» DESCRIPTION OF THE TASK:
Give again, word for word, every line below from the one that has "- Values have" through the one that has "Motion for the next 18", both included, and no others.
*** Opening of SUPPLIED RECORDS ***
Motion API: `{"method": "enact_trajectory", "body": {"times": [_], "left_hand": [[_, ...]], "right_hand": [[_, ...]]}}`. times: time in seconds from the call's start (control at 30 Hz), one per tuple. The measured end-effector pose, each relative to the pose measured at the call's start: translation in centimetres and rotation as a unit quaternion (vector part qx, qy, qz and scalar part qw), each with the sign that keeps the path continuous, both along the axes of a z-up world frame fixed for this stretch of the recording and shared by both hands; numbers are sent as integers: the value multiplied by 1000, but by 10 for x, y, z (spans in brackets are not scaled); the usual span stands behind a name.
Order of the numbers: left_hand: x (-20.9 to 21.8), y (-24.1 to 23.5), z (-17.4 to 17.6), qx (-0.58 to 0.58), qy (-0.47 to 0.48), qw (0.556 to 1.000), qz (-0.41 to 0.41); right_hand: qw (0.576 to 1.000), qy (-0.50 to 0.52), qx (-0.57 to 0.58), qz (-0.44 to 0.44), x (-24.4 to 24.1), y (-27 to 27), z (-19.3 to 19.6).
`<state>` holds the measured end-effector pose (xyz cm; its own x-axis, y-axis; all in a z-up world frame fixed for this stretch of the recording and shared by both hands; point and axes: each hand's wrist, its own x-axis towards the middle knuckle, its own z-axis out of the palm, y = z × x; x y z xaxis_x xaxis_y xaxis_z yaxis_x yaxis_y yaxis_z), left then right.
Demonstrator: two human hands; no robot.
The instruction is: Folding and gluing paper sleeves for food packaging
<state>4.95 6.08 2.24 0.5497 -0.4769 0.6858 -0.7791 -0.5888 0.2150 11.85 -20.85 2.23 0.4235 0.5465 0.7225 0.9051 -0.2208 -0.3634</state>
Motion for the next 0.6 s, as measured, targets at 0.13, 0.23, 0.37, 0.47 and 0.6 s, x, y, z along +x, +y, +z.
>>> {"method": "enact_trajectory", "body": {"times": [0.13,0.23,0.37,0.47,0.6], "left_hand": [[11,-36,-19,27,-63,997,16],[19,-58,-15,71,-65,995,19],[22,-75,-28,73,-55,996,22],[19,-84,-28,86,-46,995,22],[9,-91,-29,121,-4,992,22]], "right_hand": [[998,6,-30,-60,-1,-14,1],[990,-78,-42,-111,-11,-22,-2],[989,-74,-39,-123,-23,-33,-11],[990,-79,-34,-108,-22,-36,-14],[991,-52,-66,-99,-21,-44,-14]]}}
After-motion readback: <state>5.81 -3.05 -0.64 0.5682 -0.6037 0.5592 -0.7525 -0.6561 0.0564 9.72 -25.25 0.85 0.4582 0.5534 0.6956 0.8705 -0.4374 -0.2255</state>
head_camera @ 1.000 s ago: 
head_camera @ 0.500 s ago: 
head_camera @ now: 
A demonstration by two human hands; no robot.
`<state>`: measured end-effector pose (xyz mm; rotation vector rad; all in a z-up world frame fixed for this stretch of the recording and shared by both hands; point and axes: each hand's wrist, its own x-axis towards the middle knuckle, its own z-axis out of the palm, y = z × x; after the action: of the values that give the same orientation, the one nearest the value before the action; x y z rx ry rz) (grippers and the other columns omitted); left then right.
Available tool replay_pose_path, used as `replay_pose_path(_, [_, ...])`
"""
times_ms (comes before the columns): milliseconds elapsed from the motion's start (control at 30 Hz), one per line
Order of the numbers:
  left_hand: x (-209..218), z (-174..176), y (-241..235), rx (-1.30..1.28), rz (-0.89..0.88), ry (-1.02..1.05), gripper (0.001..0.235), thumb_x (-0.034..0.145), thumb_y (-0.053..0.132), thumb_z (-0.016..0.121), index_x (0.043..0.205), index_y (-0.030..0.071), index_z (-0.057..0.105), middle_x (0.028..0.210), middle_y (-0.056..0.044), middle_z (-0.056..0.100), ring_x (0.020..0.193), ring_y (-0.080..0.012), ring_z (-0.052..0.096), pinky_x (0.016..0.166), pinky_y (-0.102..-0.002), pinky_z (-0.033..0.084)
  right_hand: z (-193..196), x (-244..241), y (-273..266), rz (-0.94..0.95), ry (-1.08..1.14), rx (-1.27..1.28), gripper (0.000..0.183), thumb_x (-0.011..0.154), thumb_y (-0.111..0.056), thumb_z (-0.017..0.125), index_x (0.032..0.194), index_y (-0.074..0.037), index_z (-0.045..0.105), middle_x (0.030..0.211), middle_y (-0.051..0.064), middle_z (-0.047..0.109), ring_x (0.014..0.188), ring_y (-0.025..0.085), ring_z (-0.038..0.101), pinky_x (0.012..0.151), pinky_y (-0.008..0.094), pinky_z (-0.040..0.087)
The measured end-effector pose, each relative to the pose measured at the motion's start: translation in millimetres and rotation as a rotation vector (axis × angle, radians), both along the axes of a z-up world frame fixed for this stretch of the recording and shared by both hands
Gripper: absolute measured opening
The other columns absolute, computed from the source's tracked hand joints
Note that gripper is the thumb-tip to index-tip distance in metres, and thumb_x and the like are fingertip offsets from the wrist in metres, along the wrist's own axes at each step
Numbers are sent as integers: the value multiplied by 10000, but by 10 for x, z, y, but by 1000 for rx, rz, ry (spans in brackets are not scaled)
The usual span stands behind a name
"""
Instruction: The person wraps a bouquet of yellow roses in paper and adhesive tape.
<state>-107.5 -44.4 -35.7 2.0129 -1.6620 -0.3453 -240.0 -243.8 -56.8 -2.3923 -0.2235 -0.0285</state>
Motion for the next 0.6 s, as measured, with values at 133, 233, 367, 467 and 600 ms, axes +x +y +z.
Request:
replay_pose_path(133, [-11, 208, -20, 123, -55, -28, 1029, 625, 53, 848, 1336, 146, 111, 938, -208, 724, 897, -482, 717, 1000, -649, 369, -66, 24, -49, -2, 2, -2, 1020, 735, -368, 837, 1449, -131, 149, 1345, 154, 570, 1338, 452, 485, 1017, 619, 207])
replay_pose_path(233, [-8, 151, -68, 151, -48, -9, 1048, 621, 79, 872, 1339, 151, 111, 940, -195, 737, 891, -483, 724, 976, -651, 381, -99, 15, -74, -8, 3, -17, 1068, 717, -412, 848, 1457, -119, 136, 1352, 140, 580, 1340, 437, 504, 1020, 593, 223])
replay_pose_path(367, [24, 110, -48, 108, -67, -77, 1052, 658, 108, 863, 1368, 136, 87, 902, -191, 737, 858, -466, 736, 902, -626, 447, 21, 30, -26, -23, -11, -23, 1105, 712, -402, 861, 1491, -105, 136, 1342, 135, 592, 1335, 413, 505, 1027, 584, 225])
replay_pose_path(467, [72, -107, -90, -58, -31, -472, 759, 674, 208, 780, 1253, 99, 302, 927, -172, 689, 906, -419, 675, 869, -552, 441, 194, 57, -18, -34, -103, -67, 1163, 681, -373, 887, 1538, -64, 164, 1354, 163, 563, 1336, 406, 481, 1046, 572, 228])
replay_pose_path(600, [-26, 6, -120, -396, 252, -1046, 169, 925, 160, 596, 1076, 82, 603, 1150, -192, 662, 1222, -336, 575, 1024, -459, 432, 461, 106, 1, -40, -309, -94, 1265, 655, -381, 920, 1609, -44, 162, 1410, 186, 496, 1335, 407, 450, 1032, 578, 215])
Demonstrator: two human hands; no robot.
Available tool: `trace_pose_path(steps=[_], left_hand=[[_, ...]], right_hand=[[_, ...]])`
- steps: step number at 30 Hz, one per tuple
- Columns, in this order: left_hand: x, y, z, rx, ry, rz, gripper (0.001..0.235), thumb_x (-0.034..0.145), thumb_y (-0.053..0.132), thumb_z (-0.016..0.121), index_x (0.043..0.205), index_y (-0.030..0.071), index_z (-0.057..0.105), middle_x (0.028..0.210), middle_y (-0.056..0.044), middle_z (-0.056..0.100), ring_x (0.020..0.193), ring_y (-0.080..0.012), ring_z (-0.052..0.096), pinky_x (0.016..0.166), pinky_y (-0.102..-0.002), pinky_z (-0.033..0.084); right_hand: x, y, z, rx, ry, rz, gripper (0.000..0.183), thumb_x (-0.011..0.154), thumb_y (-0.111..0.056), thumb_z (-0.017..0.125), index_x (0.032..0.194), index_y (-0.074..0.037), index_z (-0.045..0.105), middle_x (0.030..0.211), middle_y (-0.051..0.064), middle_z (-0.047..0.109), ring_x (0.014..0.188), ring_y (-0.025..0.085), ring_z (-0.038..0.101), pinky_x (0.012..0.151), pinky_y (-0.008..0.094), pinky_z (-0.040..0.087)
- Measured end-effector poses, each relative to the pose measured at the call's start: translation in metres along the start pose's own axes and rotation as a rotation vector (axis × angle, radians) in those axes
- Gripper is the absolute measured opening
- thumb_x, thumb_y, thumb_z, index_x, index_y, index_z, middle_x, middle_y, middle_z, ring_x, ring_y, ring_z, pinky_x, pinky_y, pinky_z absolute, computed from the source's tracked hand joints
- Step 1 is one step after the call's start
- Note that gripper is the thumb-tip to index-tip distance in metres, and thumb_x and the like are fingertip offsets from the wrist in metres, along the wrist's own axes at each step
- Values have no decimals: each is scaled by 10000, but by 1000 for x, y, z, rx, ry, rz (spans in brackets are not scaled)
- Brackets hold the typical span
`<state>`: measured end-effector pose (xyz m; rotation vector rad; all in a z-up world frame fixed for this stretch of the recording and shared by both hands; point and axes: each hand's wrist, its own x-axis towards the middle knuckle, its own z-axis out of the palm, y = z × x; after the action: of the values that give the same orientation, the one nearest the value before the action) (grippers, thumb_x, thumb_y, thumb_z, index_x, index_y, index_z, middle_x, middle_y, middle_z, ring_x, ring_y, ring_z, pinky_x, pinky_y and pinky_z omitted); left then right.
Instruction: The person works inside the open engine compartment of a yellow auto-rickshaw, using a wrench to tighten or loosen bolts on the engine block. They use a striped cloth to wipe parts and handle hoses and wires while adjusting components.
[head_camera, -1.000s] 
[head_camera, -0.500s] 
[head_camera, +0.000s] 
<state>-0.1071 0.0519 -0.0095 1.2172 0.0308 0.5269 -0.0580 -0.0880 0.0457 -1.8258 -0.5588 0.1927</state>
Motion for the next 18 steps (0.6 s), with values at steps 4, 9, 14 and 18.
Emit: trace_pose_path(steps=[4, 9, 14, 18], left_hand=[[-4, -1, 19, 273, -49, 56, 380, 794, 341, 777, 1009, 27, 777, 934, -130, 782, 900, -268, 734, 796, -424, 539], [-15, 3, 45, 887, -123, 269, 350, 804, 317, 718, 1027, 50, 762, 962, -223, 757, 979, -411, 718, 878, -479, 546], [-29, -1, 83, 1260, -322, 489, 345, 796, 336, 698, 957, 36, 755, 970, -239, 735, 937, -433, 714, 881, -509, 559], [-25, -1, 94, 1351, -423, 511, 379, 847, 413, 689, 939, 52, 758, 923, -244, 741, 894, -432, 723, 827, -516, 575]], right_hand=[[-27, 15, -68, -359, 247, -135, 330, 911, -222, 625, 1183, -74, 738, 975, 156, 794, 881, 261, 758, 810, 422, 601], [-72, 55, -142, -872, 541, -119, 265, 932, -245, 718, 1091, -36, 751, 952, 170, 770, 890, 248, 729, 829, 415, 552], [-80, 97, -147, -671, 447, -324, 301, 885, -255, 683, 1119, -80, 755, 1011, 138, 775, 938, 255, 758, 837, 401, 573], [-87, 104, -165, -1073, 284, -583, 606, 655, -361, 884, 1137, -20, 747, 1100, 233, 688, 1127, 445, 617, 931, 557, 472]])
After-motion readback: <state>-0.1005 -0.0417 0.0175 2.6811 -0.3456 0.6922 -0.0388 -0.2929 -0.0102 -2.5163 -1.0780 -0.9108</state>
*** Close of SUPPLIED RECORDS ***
» OUTPUT BELOW:
- Values have no decimals: each is scaled by 10000, but by 1000 for x, y, z, rx, ry, rz (spans in brackets are not scaled)
- Brackets hold the typical span
`<state>`: measured end-effector pose (xyz m; rotation vector rad; all in a z-up world frame fixed for this stretch of the recording and shared by both hands; point and axes: each hand's wrist, its own x-axis towards the middle knuckle, its own z-axis out of the palm, y = z × x; after the action: of the values that give the same orientation, the one nearest the value before the action) (grippers, thumb_x, thumb_y, thumb_z, index_x, index_y, index_z, middle_x, middle_y, middle_z, ring_x, ring_y, ring_z, pinky_x, pinky_y and pinky_z omitted); left then right.
Instruction: The person works inside the open engine compartment of a yellow auto-rickshaw, using a wrench to tighten or loosen bolts on the engine block. They use a striped cloth to wipe parts and handle hoses and wires while adjusting components.
[head_camera, -1.000s] 
[head_camera, -0.500s] 
[head_camera, +0.000s] 
<state>-0.1071 0.0519 -0.0095 1.2172 0.0308 0.5269 -0.0580 -0.0880 0.0457 -1.8258 -0.5588 0.1927</state>
Motion for the next 18 steps (0.6 s), with values at steps 4, 9, 14 and 18.

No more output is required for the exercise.